It was obvious something weird was about to go down when Wayne Coyne climbed atop the massive fiber optic pedestal. In a quick moment, Coyne stepped back as a member of the band’s road crew rushed out to hand him a baby doll.
Cutting straight away into the opening track of their recent concept album “The Terror,” beams of light shot through the Gigeresque platform and its surrounding constructs, with The Flaming Lips frontman alternately cooing the baby and howling out through his shroud of darkness.
The song gave way into the new album’s title track, where haunting tones peeled away into the song’s sudden and voiceless chorus. Fog filled the air, lights shot out in every direction, and confetti burst out through the Oakdale Theatre. The song died down, and Coyne said simply “I almost forgot my baby.”
And so the night went.
It was the opening salvo of a stunning performance by The Flaming Lips, filled with beaming strobes, laser clusters, and ray guns that was simply, for lack of a better word, epic.
The concert was the band’s only New England performance this summer, and one of their only announced shows with the British psych legends Spiritualized. It was also a concert that nearly didn’t happen.
Shortly before the concert was to be announced for the Simsbury Meadows, the venue pulled out. Days later a second venue, Windsor’s Summerwind, withdrew over the graphic content of the band’s music video.
Promoters Manic Productions, Premier Concerts, and The Bushnell saved the show by moving it to the Oakdale, though the necessary Live Nation fees coupled with all the venue confusion likely dissuaded some concertgoers. The problems were something that Coyne himself addressed during the show.
“Some conservative and concerned organization thought The Flaming Lips were too radical to play,” Coyne said to a round of boos from the audience. “The show was in jeopardy several times. We tried to assure them that we come in peace, that our music is about love.”
“The promoters were very determined … and overcame these wrong minded people. So here we are standing in front of you, playing this radical stuff.”
Most of The Flaming Lips’s material came off the newest album, though it wasn’t all horror movies and creepy babies. The group delved back to play a lush and downbeat “Race For The Prize” backed by glowing rainbows, along with “All We Have Is Now” from 2002’s “Yoshimi.”

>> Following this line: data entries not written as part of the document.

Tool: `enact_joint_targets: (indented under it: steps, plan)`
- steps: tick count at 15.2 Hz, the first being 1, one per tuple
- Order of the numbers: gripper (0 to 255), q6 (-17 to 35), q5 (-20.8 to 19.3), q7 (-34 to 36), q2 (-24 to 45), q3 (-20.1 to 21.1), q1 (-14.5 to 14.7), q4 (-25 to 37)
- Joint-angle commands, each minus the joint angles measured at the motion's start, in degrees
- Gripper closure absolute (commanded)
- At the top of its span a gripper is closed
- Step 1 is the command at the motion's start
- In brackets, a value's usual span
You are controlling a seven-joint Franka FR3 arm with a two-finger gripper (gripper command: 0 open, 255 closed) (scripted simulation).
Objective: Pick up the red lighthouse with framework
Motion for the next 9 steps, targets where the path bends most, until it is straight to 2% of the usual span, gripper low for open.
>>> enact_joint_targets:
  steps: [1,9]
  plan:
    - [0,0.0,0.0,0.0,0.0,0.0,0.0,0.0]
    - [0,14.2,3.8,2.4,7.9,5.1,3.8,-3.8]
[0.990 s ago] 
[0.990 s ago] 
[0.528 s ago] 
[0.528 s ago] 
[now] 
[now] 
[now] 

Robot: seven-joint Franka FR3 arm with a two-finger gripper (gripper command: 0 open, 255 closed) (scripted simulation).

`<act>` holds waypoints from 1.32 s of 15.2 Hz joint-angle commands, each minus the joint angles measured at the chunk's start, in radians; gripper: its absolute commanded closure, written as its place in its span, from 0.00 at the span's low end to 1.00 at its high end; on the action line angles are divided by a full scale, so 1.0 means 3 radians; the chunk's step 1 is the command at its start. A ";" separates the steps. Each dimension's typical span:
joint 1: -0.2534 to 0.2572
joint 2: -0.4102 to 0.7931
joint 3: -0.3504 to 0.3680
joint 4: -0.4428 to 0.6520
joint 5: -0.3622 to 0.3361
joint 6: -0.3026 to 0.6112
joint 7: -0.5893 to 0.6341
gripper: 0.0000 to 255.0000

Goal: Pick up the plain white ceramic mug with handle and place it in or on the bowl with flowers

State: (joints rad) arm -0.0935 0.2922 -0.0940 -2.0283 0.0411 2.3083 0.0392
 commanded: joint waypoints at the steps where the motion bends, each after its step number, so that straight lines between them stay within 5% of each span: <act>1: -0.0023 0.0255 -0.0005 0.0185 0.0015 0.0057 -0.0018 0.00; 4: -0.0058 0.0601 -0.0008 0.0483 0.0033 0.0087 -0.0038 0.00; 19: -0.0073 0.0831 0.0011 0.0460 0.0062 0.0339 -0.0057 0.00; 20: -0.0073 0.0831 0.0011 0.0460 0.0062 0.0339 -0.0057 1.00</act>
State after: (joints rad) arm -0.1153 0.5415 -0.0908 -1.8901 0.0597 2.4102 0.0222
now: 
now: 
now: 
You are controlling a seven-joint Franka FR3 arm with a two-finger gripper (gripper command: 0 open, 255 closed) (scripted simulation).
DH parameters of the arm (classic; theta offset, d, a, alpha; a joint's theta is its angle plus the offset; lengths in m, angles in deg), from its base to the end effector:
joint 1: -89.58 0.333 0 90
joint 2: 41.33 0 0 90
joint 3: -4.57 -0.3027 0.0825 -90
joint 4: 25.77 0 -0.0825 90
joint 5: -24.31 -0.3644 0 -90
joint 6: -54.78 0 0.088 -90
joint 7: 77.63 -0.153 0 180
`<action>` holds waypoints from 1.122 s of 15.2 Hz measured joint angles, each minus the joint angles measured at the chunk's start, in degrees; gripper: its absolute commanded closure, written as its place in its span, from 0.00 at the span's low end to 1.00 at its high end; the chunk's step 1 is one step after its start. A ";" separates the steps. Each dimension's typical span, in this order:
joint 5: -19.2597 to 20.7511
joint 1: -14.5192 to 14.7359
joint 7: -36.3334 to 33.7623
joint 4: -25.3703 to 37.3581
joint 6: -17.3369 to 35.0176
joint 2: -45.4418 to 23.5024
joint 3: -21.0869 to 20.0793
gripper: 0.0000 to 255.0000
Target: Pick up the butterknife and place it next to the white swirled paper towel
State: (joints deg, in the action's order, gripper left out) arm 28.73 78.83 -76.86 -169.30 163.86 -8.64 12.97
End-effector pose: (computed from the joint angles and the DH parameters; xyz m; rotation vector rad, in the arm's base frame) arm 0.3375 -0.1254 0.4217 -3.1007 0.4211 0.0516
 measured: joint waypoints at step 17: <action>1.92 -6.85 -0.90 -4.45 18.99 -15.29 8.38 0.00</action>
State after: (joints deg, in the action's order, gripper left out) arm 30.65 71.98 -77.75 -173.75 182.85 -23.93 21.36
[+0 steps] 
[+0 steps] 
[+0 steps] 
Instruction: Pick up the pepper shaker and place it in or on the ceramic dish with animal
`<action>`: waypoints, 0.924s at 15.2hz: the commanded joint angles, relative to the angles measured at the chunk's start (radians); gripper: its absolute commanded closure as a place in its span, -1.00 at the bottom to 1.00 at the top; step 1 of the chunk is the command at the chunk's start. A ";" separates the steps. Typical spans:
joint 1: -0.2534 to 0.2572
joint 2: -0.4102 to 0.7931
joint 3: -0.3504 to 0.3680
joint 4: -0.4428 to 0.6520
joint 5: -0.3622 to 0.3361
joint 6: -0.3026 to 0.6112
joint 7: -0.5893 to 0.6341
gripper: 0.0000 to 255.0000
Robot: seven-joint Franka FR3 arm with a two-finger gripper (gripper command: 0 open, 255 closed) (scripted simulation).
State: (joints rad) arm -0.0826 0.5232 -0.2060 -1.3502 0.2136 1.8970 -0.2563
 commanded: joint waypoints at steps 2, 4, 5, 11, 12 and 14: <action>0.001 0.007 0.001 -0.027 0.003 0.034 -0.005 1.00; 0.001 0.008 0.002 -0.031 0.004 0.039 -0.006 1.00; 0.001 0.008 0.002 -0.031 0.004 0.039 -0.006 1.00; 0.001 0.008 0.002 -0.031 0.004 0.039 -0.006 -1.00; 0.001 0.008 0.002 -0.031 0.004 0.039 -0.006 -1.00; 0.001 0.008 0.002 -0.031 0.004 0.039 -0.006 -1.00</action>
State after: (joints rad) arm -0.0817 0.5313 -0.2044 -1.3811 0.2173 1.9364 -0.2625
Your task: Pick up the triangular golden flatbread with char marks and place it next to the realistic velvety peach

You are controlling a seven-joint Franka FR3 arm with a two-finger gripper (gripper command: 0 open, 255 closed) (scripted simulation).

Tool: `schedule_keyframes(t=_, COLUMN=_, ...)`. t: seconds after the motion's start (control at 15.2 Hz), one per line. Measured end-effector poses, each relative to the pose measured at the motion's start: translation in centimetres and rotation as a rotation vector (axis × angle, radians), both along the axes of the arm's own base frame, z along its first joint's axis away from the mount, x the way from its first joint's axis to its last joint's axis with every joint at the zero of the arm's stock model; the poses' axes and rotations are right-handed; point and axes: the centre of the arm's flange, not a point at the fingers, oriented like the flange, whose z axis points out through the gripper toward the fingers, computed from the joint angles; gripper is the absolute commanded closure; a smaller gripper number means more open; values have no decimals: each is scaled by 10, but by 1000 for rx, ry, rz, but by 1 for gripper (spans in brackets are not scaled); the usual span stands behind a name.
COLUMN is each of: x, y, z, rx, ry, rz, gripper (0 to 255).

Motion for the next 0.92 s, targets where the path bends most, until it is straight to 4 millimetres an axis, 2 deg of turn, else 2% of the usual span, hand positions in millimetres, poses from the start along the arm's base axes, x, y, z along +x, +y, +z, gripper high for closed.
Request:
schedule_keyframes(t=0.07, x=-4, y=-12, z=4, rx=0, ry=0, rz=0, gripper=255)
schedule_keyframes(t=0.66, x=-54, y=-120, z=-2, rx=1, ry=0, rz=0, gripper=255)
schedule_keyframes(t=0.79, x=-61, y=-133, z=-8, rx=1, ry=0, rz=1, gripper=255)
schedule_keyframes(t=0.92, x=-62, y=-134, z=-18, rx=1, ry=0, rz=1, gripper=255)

That song alternated into a cover of Devo’s “Gates Of Steel,” before the sublimely overt “Turning Violent” nearly rattled any sitting audience member out of their seat. They came back on for an encore first with the lovely “Do You Realize?” before finishing with “Always There… In Our Hearts.”
Spiritualized’s performance was much more subdued but still strong. Singer Jason Pierce (also known as Jason Spaceman, for his membership in the influential group Spacemen 3) sat the whole time sporting aviator sunglasses glasses and a casual attitude. It could be chalked up to being too cool for school or a persisting perception disorder, but the sitting most likely it had to do with recent liver disease treatments.
Spaceman and company were bathed in red and blue light while swimming in seas of thick reverb and shrouded vocals, inevitably crashing into waves of blissfully psyched out shredding. Strobes would mist out in every direction along with chords, as Pierce explored his catalogue.
He delved from “Headin’ for the Top Now” back to 2003’s “She Kissed Me.” “Hey Jane” from last year’s “Sweet Heart Sweet Light” was counterpointed with “Electricity” off of 1997’s breakthrough “Ladies And Gentlemen We Are Floating In Space.” The set closed with a blast through the latter album’s “Come Together,” smashing into a heavily distorted guitar freakout that ended their time on stage.